Students demand attention for higher education

When it comes to cuts to education, Students for Quality Education have one main philosophy: louder is better.

SQE and the California Faculty Association are encouraging students to raise their voices today at its forum and walkout, Take Class Action.

“We need to make some noise,” said Sadaf Malik, member of SQE and a physiology major. “If students just sit there complacent, the governor is going to keep doing whatever he wants.”

The day will begin with a forum at Jack Adams Hall at 11 a.m. The CFA will discuss alternative cuts and better spending strategies that could save the education system.

At 12:30 p.m., students will march to 19th and Holloway avenues, where there will be music, student speakers and a picket line.

At 1 p.m. students will begin marching the perimeter of campus and make their way back to Malcolm X Plaza.

The event is expected to draw at least 500 participants.

Members of SQE believe that the CSU system is in a state of collapse, which will only worsen if Chancellor Charles Reed continues his term.

“I don’t feel like he’s been an advocate for the CSU,” said Akasha Perez, SQE president. “He’s the symbol of corrupt administration.”

Since he began in 1998, Reed’s salary has gone up 66 percent.
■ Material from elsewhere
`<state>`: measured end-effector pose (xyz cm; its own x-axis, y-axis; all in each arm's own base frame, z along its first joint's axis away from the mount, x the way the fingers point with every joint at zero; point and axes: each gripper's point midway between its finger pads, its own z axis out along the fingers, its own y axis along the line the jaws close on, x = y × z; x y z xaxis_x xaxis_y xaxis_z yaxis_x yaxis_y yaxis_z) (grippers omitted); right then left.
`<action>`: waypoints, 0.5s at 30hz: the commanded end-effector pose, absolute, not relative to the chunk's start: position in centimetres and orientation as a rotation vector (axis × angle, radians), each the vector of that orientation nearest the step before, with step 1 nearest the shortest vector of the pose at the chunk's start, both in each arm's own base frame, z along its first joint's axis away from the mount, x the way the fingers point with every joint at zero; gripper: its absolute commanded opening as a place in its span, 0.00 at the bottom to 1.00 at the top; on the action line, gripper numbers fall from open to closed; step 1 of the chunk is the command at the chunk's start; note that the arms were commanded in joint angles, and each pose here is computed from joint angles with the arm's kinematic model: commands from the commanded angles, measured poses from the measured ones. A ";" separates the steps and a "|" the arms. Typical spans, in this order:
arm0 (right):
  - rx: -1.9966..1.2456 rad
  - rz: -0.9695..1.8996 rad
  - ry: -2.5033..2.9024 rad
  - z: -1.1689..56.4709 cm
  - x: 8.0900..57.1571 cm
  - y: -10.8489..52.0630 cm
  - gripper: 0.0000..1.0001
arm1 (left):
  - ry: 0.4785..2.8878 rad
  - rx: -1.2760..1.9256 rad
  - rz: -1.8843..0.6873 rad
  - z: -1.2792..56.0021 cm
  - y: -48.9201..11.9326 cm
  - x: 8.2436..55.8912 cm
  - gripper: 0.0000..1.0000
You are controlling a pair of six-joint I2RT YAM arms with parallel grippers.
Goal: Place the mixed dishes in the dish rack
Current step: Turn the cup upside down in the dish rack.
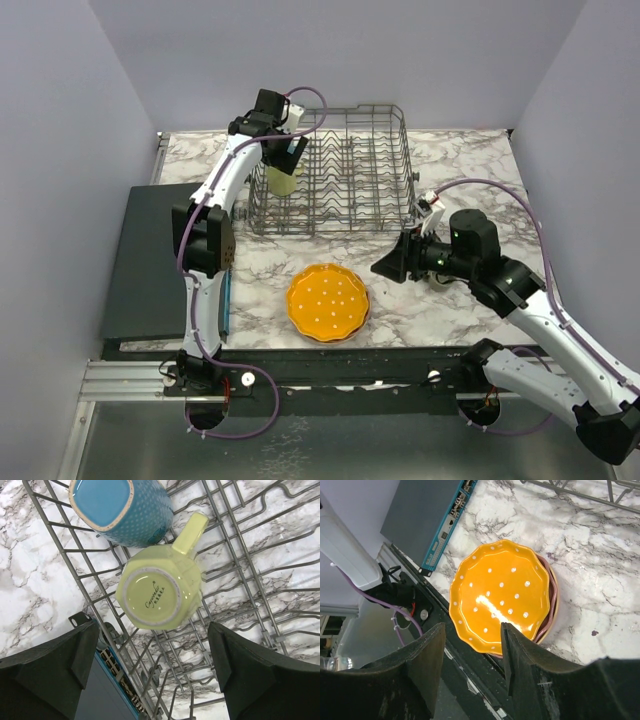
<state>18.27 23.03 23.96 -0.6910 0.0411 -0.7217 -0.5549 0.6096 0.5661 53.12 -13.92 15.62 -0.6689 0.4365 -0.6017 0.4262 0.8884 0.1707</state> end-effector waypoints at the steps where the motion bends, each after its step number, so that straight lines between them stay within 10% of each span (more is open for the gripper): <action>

However, since 2002, student fees have gone up 242 percent, according to the CFA.

The SQE’s list of demands are as follows: Reed’s resignation; democratization of the CSU board of trustees and making the board consist of students, faculty and staff; full transparency of the CSU budget; fair contracts and working conditions for all faculty and staff; funding for instruction and student services as well as cuts to administration; and a renewed commitment to the California Master Plan.

The CSU system could face a $1 billion cut if Gov. Jerry Brown’s proposed tax initiative does not make it onto the special election ballot. This would cause a cut in enrollment, an additional 10 percent increase in tuition and a 5 percent decrease in faculty and staff compensation, according to an email from the CSU.
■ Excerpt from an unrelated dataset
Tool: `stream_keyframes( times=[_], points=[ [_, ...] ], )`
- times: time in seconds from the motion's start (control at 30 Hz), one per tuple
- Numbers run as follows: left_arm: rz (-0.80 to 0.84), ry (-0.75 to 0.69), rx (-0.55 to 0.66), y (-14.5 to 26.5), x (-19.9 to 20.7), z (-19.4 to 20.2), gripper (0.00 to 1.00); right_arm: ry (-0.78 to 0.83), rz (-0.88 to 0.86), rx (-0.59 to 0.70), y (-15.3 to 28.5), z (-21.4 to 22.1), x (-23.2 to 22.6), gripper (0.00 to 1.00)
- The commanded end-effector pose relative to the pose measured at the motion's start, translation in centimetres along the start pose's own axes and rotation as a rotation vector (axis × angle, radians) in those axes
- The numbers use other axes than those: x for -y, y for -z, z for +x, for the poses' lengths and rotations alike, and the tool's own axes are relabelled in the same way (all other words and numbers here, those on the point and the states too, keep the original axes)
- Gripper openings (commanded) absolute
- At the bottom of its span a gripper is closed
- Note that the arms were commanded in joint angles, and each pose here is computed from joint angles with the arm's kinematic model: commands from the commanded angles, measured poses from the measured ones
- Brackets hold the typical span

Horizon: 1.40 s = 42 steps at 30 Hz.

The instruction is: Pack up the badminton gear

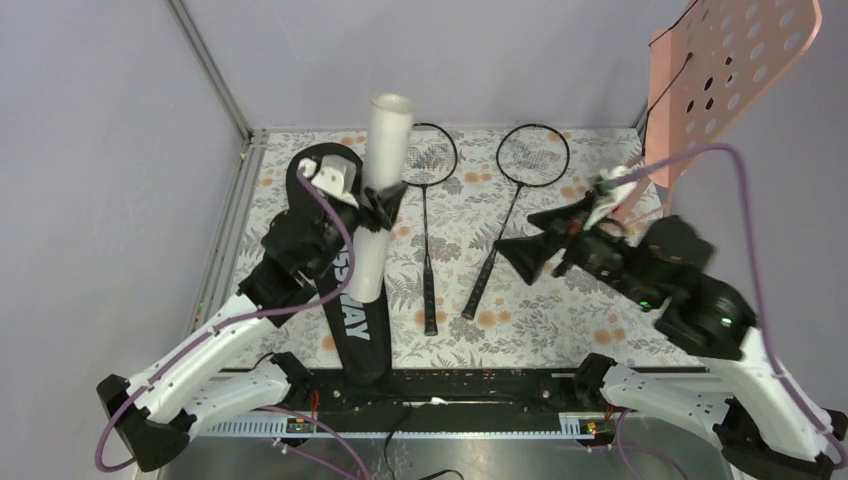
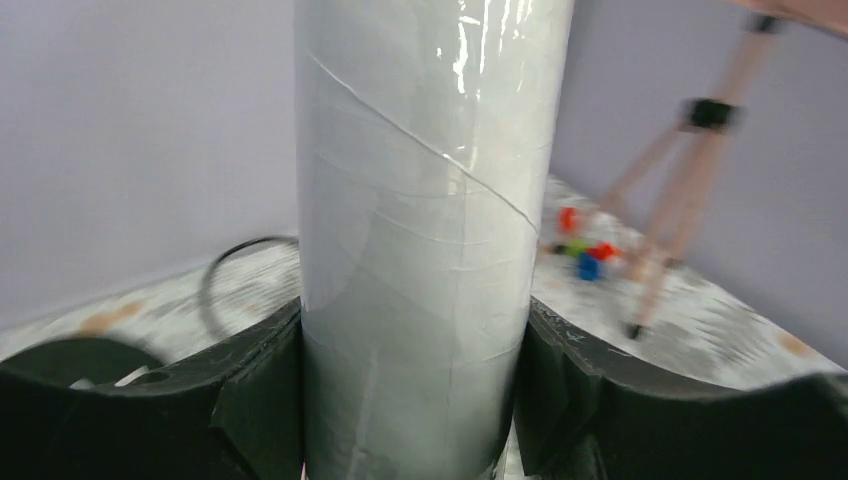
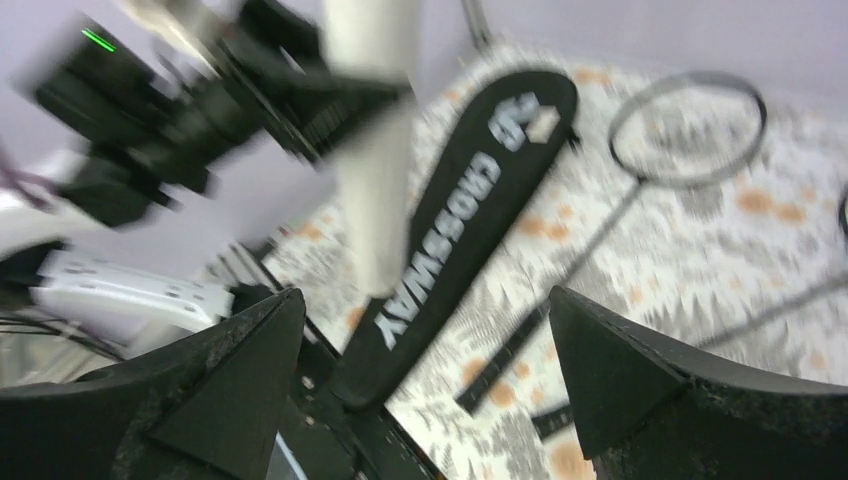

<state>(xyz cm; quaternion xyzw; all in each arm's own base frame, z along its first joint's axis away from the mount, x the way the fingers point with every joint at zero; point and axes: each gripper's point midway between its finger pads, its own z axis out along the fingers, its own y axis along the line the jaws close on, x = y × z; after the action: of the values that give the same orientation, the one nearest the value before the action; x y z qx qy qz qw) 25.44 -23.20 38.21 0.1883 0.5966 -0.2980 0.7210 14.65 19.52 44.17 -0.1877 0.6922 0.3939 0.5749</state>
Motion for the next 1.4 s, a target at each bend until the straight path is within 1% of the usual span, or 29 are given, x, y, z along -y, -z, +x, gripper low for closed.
stream_keyframes(
  times=[0.0,0.13,0.23,0.3,0.37,0.4,0.47,0.57,0.73,0.8,0.9,1.07,1.13,1.23,1.37],
  points=[
    [-0.534,-0.053,-0.239,0.8,-9.8,2.7,0.6,-0.038,0.212,-0.121,-3.8,6.6,4.8,1.0],
    [-0.824,-0.093,-0.424,2.8,-16.1,5.9,0.6,-0.023,0.295,-0.215,-5.6,11.2,7.2,1.0],
    [-0.946,-0.085,-0.539,4.8,-20.6,8.4,0.6,-0.007,0.322,-0.267,-6.4,13.7,8.3,1.0],
    [-1.031,-0.081,-0.618,6.8,-23.9,10.5,0.6,0.0,0.368,-0.251,-6.9,14.2,9.3,1.0],
    [-1.115,-0.042,-0.686,8.8,-26.8,12.7,0.61,-0.029,0.472,-0.193,-7.2,14.3,11.1,1.0],
    [-1.136,-0.012,-0.728,9.6,-28.0,13.9,0.6,-0.022,0.48,-0.192,-7.5,14.7,11.5,1.0],
    [-1.197,0.039,-0.802,11.3,-30.2,16.2,0.6,0.03,0.45,-0.253,-7.9,16.3,11.5,1.0],
    [-1.271,0.102,-0.907,14.2,-32.6,19.8,0.61,0.055,0.515,-0.296,-7.7,18.1,13.0,1.0],
    [-1.245,0.202,-1.065,16.5,-33.8,25.6,0.62,0.098,0.538,-0.328,-7.8,19.1,13.8,1.0],
    [-1.252,0.19,-1.108,17.3,-33.9,26.8,0.64,0.102,0.546,-0.333,-7.9,19.4,14.1,1.0],
    [-1.257,0.178,-1.15,18.2,-34.0,27.7,0.71,0.106,0.556,-0.352,-8.0,20.4,14.4,1.0],
    [-1.175,0.225,-1.138,17.3,-33.3,28.6,0.85,0.107,0.572,-0.369,-8.2,20.9,14.7,1.0],
    [-1.135,0.25,-1.134,16.7,-32.8,28.7,0.98,0.106,0.574,-0.372,-8.2,21.0,14.8,1.0],
    [-1.131,0.263,-1.106,16.3,-32.4,27.6,0.99,0.088,0.597,-0.353,-7.8,20.9,15.0,1.0],
    [-1.189,0.29,-1.034,16.2,-31.8,24.8,0.99,0.062,0.626,-0.303,-7.0,20.7,15.5,1.0]
  ],
)
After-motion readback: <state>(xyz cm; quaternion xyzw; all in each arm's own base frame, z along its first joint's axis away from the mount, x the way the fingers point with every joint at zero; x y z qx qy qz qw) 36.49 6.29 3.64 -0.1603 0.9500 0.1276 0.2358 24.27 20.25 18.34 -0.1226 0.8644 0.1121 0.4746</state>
“This could make full programs collapse,” Malik said. “Students will have significantly less classes. Some students don’t understand how crucial this is.”

Perez said that progressive taxation, such as the proposed oil extraction tax, could be save education.

“This could generate billions of dollars,” Perez said. “The oil companies in California aren’t hurting at all.”

California is currently the only state in the union that does not have an oil extraction tax.

For students like Sarita Dhital, a pre-nursing major, going to class outweighs participating in the rally.

“I’m not going because I have class during the whole thing,” she said. “Going to class is way more important than that.”

Since the fall 2009 business building occupation, some students have shied away from protests.

“I think protest can be effective sometimes,” said psychology major Kristen Torres. “I think it’s too extreme here. I mean, I see them and I listen, but it’s not right to keep other students from their classes.”

At the same time, others say that the only way to change things is to get out of the classroom.

“If you keep doing what you’re doing, you’re going to get what you’re already getting,” Perez said. “We go to class every day, so we have to change our routine to show that this really matters to us.”